A new study by Tracey Woodruff, PhD, MPH, associate professor and director of the University of California-San Francisco’s Program on Reproductive Health and the Environment, indicates that birth control pills only account for about 1% of estrogen in the drinking water supply.
There have been concerns that the estrogen contained in birth control pills causes environmental health concerns such as intersex fish, fish showing female traits such as egg production. But this new study sheds new light on the source of estrogen in water. Woodruff and her colleagues analyzed the source of estrogen in drinking water, and discovered that it is mostly coming from sources such as livestock waste, soy and dairy foods, and other pharmaceuticals, but not birth control pills. This study contradicts the idea that estrogen absorbed by the body from birth control pills is excreted in urine and eventually makes its way into the water supply. Instead, this research indicates that most of the hormone is removed during processing at waste water treatment plants.

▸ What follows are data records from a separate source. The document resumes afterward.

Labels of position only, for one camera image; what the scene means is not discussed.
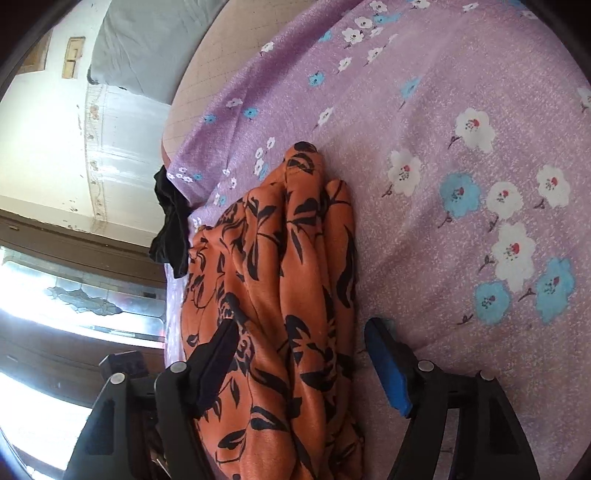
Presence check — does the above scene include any grey cloth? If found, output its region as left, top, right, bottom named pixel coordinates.
left=88, top=0, right=232, bottom=107

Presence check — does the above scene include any beige mattress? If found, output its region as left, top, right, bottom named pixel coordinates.
left=161, top=0, right=370, bottom=164

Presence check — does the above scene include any brown wall frame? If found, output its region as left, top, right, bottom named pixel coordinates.
left=62, top=37, right=87, bottom=80
left=16, top=32, right=52, bottom=75

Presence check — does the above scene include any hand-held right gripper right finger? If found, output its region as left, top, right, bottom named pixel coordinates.
left=364, top=316, right=541, bottom=480

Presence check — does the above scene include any black cloth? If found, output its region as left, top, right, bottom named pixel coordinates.
left=148, top=164, right=192, bottom=280

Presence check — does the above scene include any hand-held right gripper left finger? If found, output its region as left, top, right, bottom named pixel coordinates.
left=62, top=318, right=238, bottom=480

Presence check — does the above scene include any purple floral bedsheet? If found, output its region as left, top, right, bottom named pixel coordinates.
left=161, top=0, right=591, bottom=480

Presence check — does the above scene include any window with patterned glass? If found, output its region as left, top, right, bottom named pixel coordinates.
left=0, top=244, right=168, bottom=467

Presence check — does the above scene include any orange black floral garment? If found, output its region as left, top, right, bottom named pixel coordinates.
left=180, top=141, right=368, bottom=480

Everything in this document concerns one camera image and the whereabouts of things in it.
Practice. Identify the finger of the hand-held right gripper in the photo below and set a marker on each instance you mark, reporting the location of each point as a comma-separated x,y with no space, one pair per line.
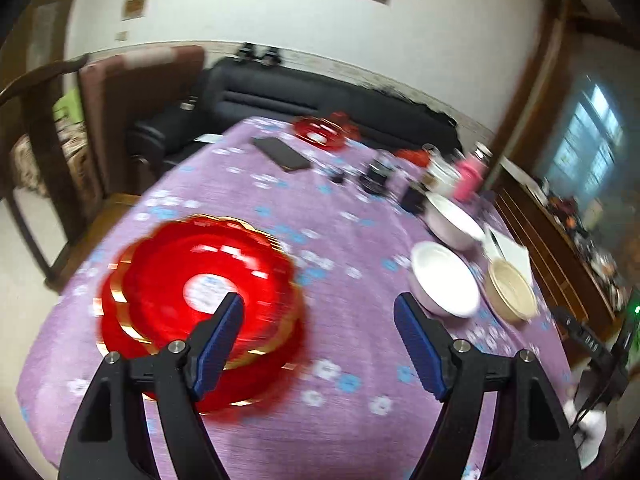
587,340

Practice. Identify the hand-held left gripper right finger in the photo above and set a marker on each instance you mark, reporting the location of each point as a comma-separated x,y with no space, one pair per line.
417,345

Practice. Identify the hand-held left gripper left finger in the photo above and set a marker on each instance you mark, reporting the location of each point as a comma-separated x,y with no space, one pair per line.
222,340

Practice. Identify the large red gold-rimmed plate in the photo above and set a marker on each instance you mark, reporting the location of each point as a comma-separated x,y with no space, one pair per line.
260,380

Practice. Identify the white bowl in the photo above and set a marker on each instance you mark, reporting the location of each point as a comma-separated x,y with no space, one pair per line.
452,220
442,280

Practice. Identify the beige bowl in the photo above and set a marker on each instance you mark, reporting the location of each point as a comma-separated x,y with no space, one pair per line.
510,290

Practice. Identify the wooden sideboard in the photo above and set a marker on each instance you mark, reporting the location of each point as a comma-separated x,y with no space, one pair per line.
550,240

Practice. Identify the white notebook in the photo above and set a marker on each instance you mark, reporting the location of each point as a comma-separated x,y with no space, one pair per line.
515,252

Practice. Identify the purple floral tablecloth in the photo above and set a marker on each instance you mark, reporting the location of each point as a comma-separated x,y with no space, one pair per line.
350,240

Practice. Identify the black pen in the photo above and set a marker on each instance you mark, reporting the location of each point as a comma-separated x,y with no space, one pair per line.
496,244

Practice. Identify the white plastic jar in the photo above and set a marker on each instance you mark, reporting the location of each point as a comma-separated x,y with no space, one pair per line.
440,172

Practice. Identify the black round jar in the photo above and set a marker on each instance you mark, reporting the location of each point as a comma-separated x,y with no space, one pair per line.
376,175

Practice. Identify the bottle with pink knitted sleeve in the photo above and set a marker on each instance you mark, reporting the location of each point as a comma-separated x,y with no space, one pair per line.
470,175

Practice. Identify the small black key fob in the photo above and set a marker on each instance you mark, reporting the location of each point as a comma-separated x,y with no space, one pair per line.
337,177

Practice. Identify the red plastic packaging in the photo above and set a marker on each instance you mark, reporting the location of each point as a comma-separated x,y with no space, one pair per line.
412,156

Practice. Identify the black smartphone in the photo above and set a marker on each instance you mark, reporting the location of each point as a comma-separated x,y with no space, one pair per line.
281,154

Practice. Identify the red scalloped plate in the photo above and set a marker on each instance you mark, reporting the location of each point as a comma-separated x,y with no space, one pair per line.
317,132

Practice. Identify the brown armchair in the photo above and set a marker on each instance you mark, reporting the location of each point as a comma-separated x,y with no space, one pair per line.
135,110

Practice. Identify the floral seat cushion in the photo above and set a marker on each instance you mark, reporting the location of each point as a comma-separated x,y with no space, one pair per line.
60,155

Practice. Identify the black leather sofa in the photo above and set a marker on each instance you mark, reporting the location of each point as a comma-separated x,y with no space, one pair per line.
280,95

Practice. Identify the dark wooden chair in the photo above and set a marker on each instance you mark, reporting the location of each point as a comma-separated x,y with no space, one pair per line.
35,160

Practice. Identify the green cloth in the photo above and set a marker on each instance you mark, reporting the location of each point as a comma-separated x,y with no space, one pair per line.
67,105

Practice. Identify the black device on sofa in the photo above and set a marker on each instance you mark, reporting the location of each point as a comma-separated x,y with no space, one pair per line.
270,56
247,53

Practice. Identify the wall switch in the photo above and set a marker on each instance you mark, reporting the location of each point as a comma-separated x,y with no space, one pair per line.
121,36

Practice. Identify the small wall calendar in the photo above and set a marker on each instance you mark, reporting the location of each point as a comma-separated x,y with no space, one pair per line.
134,5

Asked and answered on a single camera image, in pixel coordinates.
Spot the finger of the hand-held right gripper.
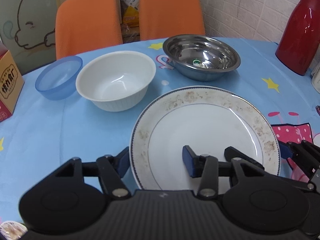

The effect on humans of hormones in water is controversial. Woodruff’s research focused on the source of estrogen in our drinking water supply and not the effects of the hormones on humans. She mentioned that estrogen in water, no matter where it is coming from, can be contributing to human health problems such as breast cancer, early puberty and other reproductive issues. However, Jeff Stier, senior fellow at the National Center for Public Policy Research, a conservative think-tank based in Washington, D.C., says that there is no significant scientific evidence supporting the idea that estrogen in water causes human health problems.
No matter what the effect of extra estrogen in our environment, this study reveals that birth control pills are not a significant source of the hormone in our drinking water.